When big corporations tie the knot, local philanthropy can find itself out in the cold.
That’s the opinion of Jack Shakely, president of the California Community Foundation.
Corporations may insist that mergers will have no effect on philanthropy, but Shakely says an erosion in charitable giving is an inevitable outcome of consolidation.
The reason, Shakely says, is simple: Big giving is still a peer-to-peer activity.
As evidence, he cites a study he conducted on one large oil company’s philanthropy that found the company was 70 times more likely to donate to nonprofits whose boards included the company’s upper management.
Corporate chairmen don’t join boards thousands of miles from home – so when management relocates, local philanthropy loses.
When Los Angeles-based Getty Oil Co. was taken over in the mid 1980’s by Houston-based Texaco, Los Angeles lost $1 million a year in Getty grant dollars.

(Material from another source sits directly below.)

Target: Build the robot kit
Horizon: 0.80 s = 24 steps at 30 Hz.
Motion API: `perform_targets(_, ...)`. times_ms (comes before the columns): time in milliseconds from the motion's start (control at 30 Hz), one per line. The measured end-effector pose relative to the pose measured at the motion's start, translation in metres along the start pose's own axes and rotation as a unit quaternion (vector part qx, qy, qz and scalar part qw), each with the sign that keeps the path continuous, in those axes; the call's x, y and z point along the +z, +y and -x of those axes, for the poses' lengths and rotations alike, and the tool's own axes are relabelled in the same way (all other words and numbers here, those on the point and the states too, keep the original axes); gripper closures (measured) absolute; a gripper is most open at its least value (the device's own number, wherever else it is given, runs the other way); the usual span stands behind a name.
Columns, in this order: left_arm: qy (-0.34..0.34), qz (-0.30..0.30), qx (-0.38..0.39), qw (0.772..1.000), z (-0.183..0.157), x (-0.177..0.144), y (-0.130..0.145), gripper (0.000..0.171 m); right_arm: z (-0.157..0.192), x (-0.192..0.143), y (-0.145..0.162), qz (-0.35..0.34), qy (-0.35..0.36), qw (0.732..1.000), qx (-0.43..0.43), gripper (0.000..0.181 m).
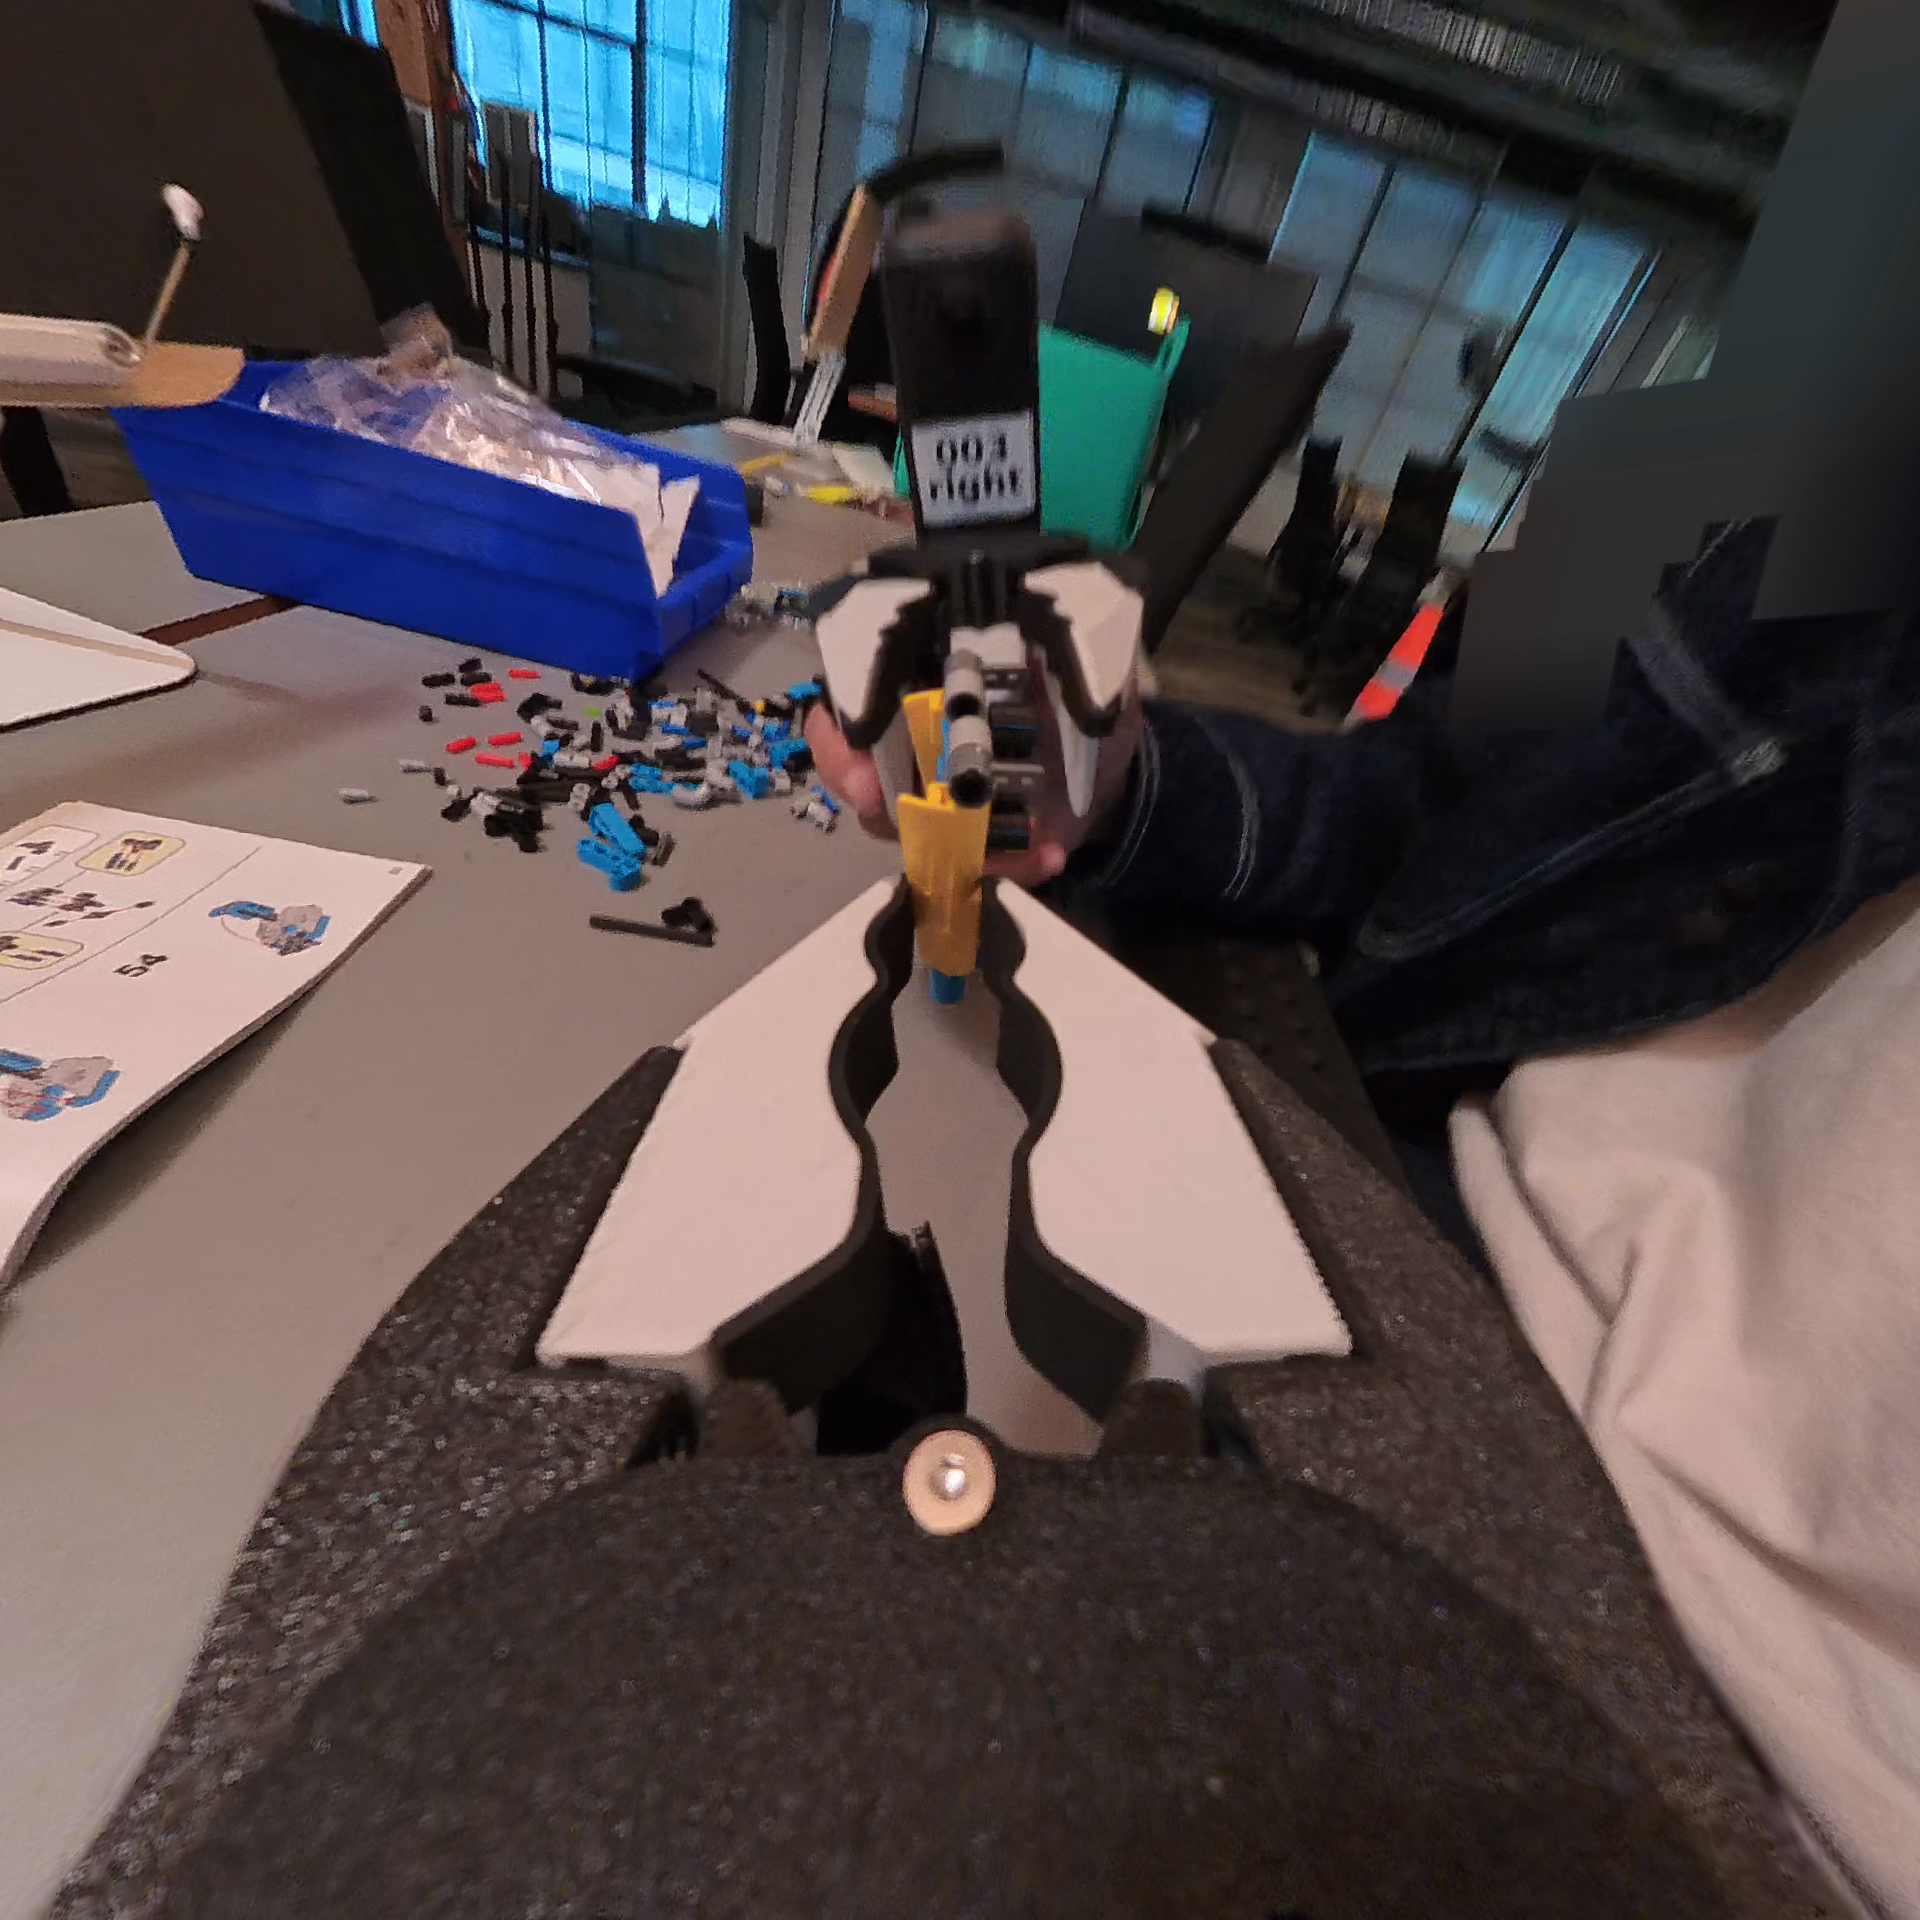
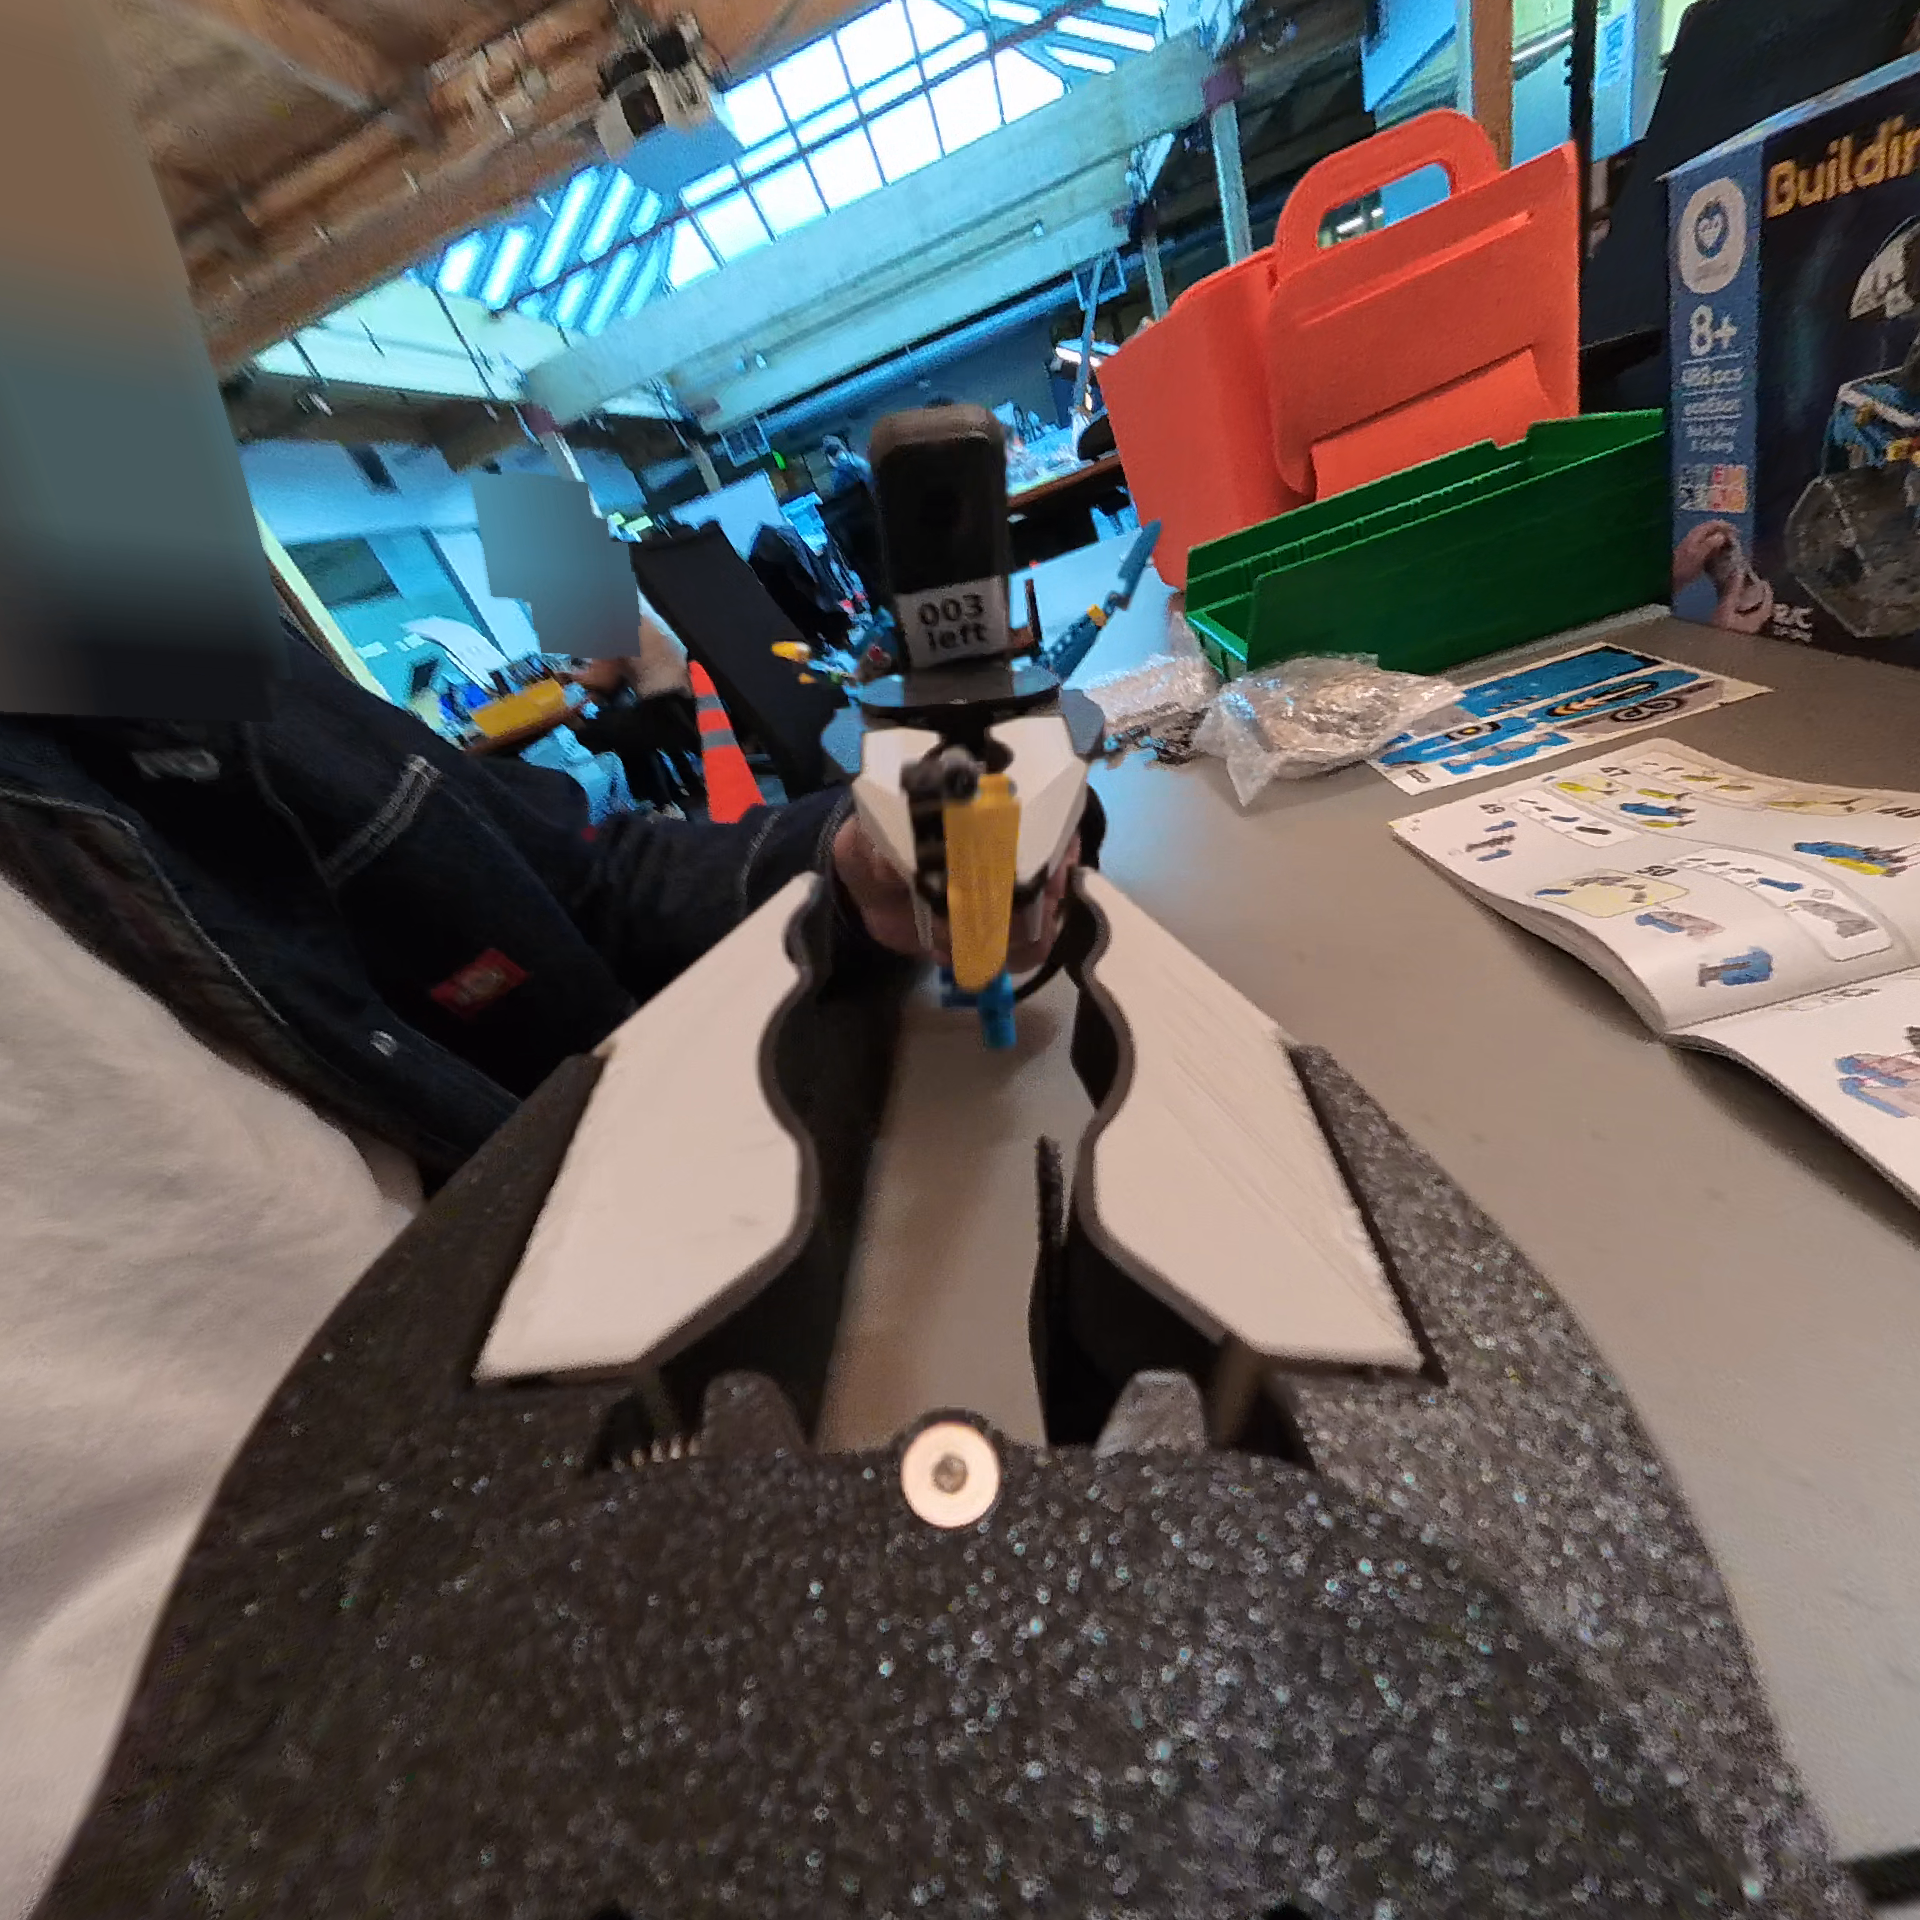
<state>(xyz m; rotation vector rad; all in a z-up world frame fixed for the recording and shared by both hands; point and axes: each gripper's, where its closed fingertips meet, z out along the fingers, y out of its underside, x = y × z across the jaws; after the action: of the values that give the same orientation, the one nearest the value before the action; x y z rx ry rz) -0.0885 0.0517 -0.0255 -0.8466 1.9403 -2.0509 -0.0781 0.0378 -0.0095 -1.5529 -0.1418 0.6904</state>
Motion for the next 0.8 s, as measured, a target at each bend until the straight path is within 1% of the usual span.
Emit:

And Los Angeles charities already have seen a decline in contributions since Bank of America Foundation recently moved from California to North Carolina after Charlotte-based NationsBank bought San Francisco-based Bank of America.
Corporate giving programs that try to maintain giving levels in their former home states resort to what Shakely calls “pushpin philanthropy”: They make a certain number of grants throughout the state to fill their giving quota.
As a result, former hometown favorite charities have to compete with charities throughout the state for grant dollars.